Before we get into the stats it’s worth noting that the number of times they have played each team is different between the two seasons, however, the last three games are played exactly the same way – in San Jose, off day, and then concluding with back-to-backs in Los Angeles and Anaheim. In both samples, the Canucks got dominated in Los Angeles before a bounce back performance in Anaheim.
|Corsi For 5-on-5||210 (48.2%)||225||195 (42.2%)||267|
|Corsi For Close 5-on-5||124 (49.4%)||127||146 (44.1%)||185|
|Shots For Close 5-on-5||64||60||68||123|
*In 2013-14 there were 120 minutes of 5-on-5 close time
*In 2014-15 there were 178 minutes of 5-on-5 close time.
This is a somewhat simplistic comparison using a small sample size but one thing is obvious – the Canucks, despite getting better results against the division’s best this season, are not playing better hockey against them to this point of the season.
In the first 5 games of this season, the Canucks have a 2-1-2 record good enough for six out of a ten possible points. Last season, they were 1-4-0 for 2 points during the same span. In fact, if the Canucks can gain just one more point this season against the trio they’ll have equalled the seven points they earned all of last season in 14 games.
One other thing to note is that while the possession numbers are significantly better for last years version of the Canucks, all of the games were played before Torts ran them off the edge of a cliff and were never to be found again.

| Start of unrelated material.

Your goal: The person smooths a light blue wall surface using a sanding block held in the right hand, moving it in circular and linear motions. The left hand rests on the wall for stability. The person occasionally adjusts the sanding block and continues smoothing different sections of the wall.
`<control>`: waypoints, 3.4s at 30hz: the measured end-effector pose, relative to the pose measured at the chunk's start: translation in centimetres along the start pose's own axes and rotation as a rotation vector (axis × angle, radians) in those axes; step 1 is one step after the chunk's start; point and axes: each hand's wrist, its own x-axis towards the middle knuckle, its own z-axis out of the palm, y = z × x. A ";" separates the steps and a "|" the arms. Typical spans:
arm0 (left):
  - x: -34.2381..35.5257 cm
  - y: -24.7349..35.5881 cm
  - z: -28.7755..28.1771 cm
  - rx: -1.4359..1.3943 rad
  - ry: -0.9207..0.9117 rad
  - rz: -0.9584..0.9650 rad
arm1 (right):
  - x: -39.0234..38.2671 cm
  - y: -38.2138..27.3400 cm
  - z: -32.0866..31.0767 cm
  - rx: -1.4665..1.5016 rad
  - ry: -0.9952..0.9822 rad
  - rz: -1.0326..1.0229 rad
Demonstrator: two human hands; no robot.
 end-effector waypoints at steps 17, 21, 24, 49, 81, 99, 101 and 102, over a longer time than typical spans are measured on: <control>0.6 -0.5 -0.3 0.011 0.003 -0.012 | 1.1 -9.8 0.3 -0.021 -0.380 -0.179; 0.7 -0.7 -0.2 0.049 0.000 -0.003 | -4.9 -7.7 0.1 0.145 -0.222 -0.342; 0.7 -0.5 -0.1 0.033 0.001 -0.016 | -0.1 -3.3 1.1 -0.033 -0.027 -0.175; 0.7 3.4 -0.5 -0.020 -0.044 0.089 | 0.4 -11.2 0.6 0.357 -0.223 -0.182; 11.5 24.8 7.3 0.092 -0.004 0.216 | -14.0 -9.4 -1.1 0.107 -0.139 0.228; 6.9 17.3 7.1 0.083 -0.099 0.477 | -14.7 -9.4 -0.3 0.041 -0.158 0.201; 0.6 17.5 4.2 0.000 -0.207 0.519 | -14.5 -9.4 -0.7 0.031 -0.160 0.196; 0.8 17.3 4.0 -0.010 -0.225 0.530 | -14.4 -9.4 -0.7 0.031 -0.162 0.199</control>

Other takeaways from the actual numbers show that the Canucks are giving up way more shot attempts to their opponents this season compared to last. This can be explained by the extremely defensive game plan employed by Tortorella last season. Even with Desjardins four-line ‘let them play’ approach the Canucks haven’t managed to equal the offensive output of Tortorella’s.
On the positive side of things, the Canucks have played some of their best hockey this season against the Ducks, who are currently leading the division. Save for Sunday night’s debacle that still earned them a point, the Canucks put together a gritty performance on November 9th after playing in Los Angeles the night before, winning 2-1 in a shootout and on November 20th at home, out attempting the Ducks 52-37 and 34-25 in close score situations. Those results give some hope that the team can hang with the elite but they’ll need more of it in the final two thirds of the season.
There could be some excusing the poor overall possession numbers when you factor in that that four of the five games we are using in this sample are road games for both seasons but the fact remains that Vancouver will need to improve going forward against the California teams if they don’t want to take their chances with a wild card spot.
At this point last season, with the Canucks playing great hockey up until the end of December, I thought they’d at least be a wild card team. With last season’s collapse still fresh in our minds, I think the Canucks will still manage to scrape into a wild card spot in the West, but even with their current position in the Pacific and games in hand, the Ducks, Sharks and Kings will probably be too much to hold off.